From f20a214cd84c2827a2fada9b7c38e7ea5f445616 Mon Sep 17 00:00:00 2001
From: admin <root@lelekaos.com>
Date: Mon, 18 May 2026 21:55:24 +0000
Subject: [PATCH] docs: add full docstrings, Redis key/field reference, outcome
 classification rules

---
 ns8_backup_monitor/correlator.py | 117 ++++++++++++++-----------------
 1 file changed, 52 insertions(+), 65 deletions(-)

diff --git a/ns8_backup_monitor/correlator.py b/ns8_backup_monitor/correlator.py
index e32a4fe..e59f3a7 100644
--- a/ns8_backup_monitor/correlator.py
+++ b/ns8_backup_monitor/correlator.py
@@ -1,33 +1,32 @@
 #!/usr/bin/env python3
-"""Read NS8 cluster Redis state to determine the backup outcome.
+"""Read NS8 cluster Redis state to determine the overall backup outcome.
 
 For each backup plan/schedule, this module reads the per-module backup
-status hashes from the cluster Redis and produces a classified outcome:
+status hashes from the cluster Redis and produces a classified outcome::
 
-    SUCCESS      – All modules finished without errors.
-    PARTIAL      – Some modules failed, others succeeded.
-    REPO_FAILURE – All modules failed, total is zero, or no status was
+    SUCCESS      - All modules finished without errors.

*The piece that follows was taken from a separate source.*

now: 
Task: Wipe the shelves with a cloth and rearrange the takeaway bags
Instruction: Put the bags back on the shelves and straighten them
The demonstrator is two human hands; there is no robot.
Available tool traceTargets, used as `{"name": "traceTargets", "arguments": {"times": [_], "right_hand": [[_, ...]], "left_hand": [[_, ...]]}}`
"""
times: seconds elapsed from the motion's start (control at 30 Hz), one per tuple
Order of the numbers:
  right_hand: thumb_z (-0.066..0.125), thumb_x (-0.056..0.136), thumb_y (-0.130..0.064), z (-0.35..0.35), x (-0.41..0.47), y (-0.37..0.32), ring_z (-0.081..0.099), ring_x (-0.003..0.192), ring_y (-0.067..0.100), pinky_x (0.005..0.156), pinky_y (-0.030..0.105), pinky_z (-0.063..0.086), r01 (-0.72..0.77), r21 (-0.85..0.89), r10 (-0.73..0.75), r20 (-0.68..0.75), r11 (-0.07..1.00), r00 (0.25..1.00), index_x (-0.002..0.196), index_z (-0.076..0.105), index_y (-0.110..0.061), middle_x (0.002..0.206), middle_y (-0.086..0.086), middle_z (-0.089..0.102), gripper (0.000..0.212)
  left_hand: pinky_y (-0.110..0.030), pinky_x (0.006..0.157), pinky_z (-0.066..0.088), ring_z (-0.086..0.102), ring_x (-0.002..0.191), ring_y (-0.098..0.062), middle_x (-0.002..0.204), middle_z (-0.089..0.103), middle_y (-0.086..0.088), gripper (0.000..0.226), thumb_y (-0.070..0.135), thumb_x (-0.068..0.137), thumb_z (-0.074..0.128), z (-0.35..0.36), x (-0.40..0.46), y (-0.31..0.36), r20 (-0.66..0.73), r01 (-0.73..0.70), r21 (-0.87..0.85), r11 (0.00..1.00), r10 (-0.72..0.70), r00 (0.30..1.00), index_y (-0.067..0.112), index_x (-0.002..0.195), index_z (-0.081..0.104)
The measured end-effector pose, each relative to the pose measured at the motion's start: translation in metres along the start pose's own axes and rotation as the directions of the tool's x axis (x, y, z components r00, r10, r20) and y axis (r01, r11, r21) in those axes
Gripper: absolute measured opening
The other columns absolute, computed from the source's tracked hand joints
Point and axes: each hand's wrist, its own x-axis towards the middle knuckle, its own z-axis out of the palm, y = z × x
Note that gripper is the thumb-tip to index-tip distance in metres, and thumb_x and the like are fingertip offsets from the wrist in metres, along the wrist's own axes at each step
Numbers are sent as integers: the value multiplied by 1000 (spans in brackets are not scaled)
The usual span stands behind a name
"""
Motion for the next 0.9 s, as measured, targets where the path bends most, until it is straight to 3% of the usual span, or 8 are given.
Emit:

+    PARTIAL      - Some modules failed, others succeeded.
+    REPO_FAILURE - All modules failed, total is zero, or no status was
                    found in Redis at all (possible repository-level issue).
 
 NS8 Redis key patterns
 -----------------------
-    cluster/backup/<backup_id>/status
-        Overall plan status hash. Fields: result, timestamp, errors.

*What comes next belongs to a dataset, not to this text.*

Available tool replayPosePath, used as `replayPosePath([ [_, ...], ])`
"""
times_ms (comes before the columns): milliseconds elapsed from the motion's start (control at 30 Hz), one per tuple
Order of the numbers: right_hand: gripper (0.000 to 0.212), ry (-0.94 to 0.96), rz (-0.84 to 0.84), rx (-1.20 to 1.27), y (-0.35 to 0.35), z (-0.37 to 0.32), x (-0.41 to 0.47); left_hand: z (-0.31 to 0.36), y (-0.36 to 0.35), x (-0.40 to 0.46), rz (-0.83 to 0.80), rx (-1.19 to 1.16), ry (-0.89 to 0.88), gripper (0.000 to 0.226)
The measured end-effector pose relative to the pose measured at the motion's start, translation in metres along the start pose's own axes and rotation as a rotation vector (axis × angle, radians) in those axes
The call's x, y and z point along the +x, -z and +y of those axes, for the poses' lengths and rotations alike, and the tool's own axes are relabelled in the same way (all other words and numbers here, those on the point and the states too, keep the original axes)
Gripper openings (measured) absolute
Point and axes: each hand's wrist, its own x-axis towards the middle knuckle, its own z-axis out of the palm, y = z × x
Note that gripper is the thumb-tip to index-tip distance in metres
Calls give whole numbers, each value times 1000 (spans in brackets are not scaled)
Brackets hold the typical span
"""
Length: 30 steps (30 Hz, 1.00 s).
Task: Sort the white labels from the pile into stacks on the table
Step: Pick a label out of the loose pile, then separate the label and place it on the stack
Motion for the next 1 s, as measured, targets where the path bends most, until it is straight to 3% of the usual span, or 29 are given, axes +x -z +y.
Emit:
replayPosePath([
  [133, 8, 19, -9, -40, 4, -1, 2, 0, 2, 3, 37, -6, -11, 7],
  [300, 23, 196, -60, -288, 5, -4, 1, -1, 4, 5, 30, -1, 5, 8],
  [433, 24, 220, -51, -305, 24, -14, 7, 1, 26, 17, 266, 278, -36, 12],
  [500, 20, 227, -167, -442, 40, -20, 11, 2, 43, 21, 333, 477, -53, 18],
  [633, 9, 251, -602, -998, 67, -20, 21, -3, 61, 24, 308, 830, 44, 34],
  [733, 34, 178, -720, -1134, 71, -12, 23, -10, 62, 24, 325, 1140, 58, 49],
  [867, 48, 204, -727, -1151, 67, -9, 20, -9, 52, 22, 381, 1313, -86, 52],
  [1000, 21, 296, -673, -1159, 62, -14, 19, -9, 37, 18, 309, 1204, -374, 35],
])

+cluster/backup/<backup_id>/status
+    Overall plan status hash.
+    Fields: result, timestamp, errors (integer count of failed modules).
 
-    module/<module_id>/backup/<backup_id>/status
-        Per-module status hash. Fields: result, timestamp, error.
+module/<module_id>/backup/<backup_id>/status
+    Per-module status hash written by each backup module after it runs.
+    Fields: result ("success"|"error"), timestamp (ISO 8601), error (message).
 
-Redis hash fields
------------------
-    result    : "success" | "error"
-    timestamp : ISO 8601 string
-    error     : human-readable error message (empty on success)
-    errors    : integer count of module errors (plan-level hash only)
+Redis is accessed via ``redis-cli`` over the cluster Unix socket. No Python
+Redis client library is required, keeping the dependency list to zero.
 
-Dependencies
-------------
-Only the standard library and ``redis-cli`` (installed with NS8) are required.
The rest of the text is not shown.